Every few years the military plays around with a restructuring of it's forces, because it cant seem to get it quite right.It has become rooted in the Victory through Firepower culture ( usually enabled by the latest gizmo which costs megabucks) , which not only doesn't win 4th generation wars, but stifles the initiative of the individual soldier who is actually in combat, as he sits there waiting for orders from HQ as they process the shitloads of information before issuing orders to sub. units .In this interim, some Iraqi sniper just plugged a trooper on the streets of Ramadi.Commanders, removed from the situation sitting inside the green zone, or maybe Qatar, cannot hope to get inside the decision cycle of an enemy who reacts even faster than the type of convential opponents we trained for( generally, his decision as to when, where, or how to engage is up to him on the spot, and he can asses a situation and make, and implement his decision immediately)
As we went to war we were told that we would be using large amounts of special forces operations, predators, whatnot, assisted and augmented by tons of communications, command and control, digital datalinks and billions were spent on these systems.

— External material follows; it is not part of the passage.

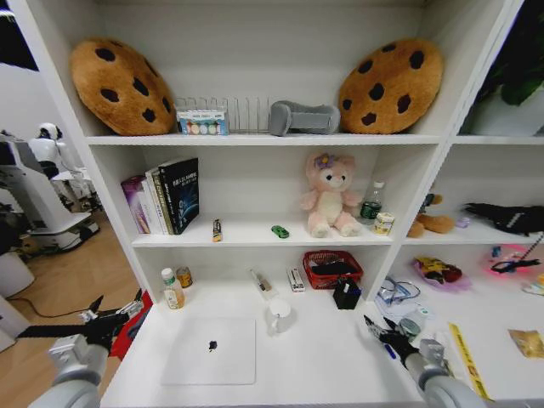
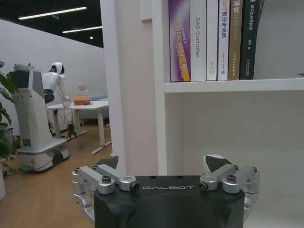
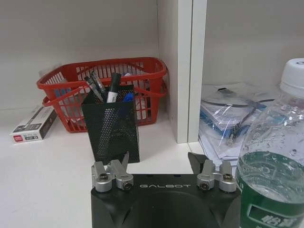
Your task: Organize the objects on the table.
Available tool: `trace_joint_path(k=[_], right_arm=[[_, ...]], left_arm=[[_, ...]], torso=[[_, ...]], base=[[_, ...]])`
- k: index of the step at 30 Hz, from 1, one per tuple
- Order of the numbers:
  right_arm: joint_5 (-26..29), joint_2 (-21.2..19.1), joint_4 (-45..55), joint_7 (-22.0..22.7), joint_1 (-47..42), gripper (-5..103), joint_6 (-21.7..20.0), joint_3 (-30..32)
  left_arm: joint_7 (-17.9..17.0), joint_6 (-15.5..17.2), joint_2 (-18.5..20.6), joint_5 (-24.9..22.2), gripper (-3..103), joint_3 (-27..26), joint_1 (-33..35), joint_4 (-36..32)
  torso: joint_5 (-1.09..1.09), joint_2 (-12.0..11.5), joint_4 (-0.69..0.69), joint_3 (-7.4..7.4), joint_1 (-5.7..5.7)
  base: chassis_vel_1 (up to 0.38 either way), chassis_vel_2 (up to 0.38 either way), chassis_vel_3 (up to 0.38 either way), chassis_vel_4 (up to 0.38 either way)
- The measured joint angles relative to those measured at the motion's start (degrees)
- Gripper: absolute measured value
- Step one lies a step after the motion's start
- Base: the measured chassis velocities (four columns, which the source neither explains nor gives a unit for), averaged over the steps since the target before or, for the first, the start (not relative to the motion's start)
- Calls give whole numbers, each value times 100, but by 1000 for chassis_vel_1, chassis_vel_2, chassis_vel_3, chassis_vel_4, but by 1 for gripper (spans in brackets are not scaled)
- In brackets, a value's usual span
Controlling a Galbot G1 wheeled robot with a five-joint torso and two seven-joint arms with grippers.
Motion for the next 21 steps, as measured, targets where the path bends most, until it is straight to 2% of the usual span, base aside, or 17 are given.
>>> trace_joint_path(k=[14,21], right_arm=[[262,-33,-324,15,251,67,-144,-265],[307,-63,-562,-100,416,58,-183,-330]], left_arm=[[-1,2,71,17,100,1,29,37],[13,2,74,37,100,26,24,74]], torso=[[0,0,-3,0,-1],[-1,0,-3,0,-1]], base=[[0,0,0,0],[0,0,0,0]])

The problem is that all these systems did was prop up the exixting military culture, and enrich militaryt contractors and subcontractors alike. while all thes things are great tools, and i agree we should use them, making them the center of our doctrinal thought is a mistake.

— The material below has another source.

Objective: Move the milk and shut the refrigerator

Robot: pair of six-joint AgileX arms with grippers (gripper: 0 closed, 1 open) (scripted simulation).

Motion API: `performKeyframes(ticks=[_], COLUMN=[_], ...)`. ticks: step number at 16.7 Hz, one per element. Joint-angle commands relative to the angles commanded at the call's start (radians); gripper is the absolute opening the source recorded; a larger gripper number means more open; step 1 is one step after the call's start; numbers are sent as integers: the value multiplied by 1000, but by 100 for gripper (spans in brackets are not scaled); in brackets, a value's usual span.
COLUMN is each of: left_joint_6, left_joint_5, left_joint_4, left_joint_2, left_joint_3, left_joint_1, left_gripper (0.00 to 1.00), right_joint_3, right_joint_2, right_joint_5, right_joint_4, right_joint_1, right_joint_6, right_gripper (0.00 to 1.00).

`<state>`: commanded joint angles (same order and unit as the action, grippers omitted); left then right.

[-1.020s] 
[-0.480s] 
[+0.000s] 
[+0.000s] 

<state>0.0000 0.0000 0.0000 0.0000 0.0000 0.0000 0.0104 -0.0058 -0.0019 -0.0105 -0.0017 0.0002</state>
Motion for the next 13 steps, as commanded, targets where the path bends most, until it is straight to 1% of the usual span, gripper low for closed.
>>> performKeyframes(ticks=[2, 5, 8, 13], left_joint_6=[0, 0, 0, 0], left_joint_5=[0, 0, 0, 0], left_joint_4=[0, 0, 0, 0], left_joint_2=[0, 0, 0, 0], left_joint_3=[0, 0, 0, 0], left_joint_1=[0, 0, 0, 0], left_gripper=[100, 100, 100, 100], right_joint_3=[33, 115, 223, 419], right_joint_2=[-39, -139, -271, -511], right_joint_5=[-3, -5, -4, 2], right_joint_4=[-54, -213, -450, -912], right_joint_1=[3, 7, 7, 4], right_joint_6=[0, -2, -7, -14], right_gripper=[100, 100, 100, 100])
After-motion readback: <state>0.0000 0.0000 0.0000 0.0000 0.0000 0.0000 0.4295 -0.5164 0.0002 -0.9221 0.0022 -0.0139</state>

Take afghanistan. Sure sounds to me like what we did there fits the Seadraon concept. Small units of artillerry spotters, FOs, Secial ops, called in remote high tech fires.These operations were supported not by US troops( troops on the ground were still needed, just cause we didnt provide them doesn't mean they weren't there or that the need fore them had disappeared) but by proxies from the northern alliance. The problem arose when, after we killed the morons who had deployed in the open, or hadnt dug deep enough, the rest found cover( caves, wherever, or dispersed) and we had no way to get at them. The forces we had werent capable of any extended close combat operations, and in fact werent intended to engage in such, and the tribesmen of the alliance didnt fancy assaulting , what were to them, prepared fortified positions. The US, with inadequate force levels, was unable to cut off the enemies means of egress, and, as a result, in engagement after engagement( Mazir-E-Sharif, Kunduz,Kandahar, Tora Bora) the bulk of enemies forces was able to slip away and in fact we have training camps for jihadists operating openly in both iraq and Afghanistan. We are unable to keep peace in Iraq.

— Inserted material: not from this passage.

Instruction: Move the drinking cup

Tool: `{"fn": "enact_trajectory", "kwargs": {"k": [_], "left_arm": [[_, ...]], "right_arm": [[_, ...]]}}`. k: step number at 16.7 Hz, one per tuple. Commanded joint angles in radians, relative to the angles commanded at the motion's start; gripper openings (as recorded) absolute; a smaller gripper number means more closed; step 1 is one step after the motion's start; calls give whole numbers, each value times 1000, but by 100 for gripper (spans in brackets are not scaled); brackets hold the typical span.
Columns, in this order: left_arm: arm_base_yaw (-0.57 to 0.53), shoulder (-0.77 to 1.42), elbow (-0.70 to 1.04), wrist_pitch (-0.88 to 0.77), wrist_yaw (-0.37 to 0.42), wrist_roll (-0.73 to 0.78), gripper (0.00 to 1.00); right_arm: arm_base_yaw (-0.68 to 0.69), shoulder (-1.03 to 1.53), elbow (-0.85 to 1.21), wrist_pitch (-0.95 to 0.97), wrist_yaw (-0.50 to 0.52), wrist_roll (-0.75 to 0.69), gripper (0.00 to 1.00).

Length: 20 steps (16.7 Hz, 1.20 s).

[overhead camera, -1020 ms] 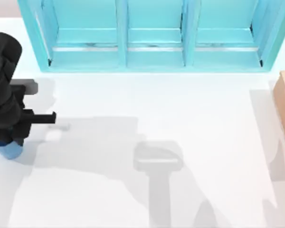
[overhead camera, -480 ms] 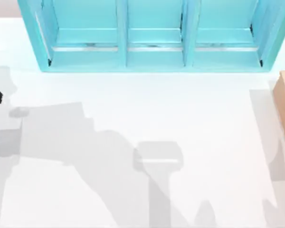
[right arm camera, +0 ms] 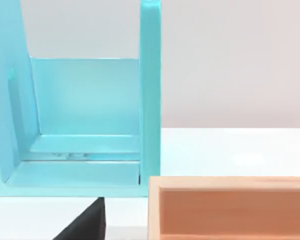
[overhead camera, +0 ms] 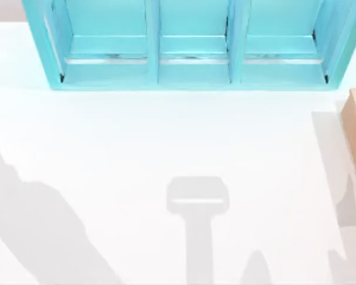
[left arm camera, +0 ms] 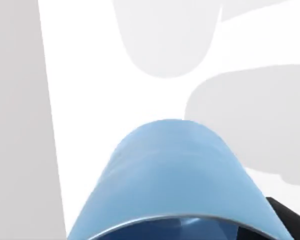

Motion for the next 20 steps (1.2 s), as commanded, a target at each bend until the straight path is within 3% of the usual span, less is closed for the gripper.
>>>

We need a restructuring, but not along the lines of the one we got, which is rooted in a second generation military culture of the French Jominian model, But one that transitions the bulk of our forces to a third generation military capable of dealing with conventional enemies that may have superior troop numbers, like China, or Russia, or Iran,( instead of slashing such forces as we have recently done the past few years) and includes true light infantry capable of reacting in a 4th generation conflict, and not weighed down by 50 lbs of techno crap as they as they sit crouched behind a building, hoping they don't get shot by a sniper while they wait for orders from some battle coordination center far removed from the fight and harms way.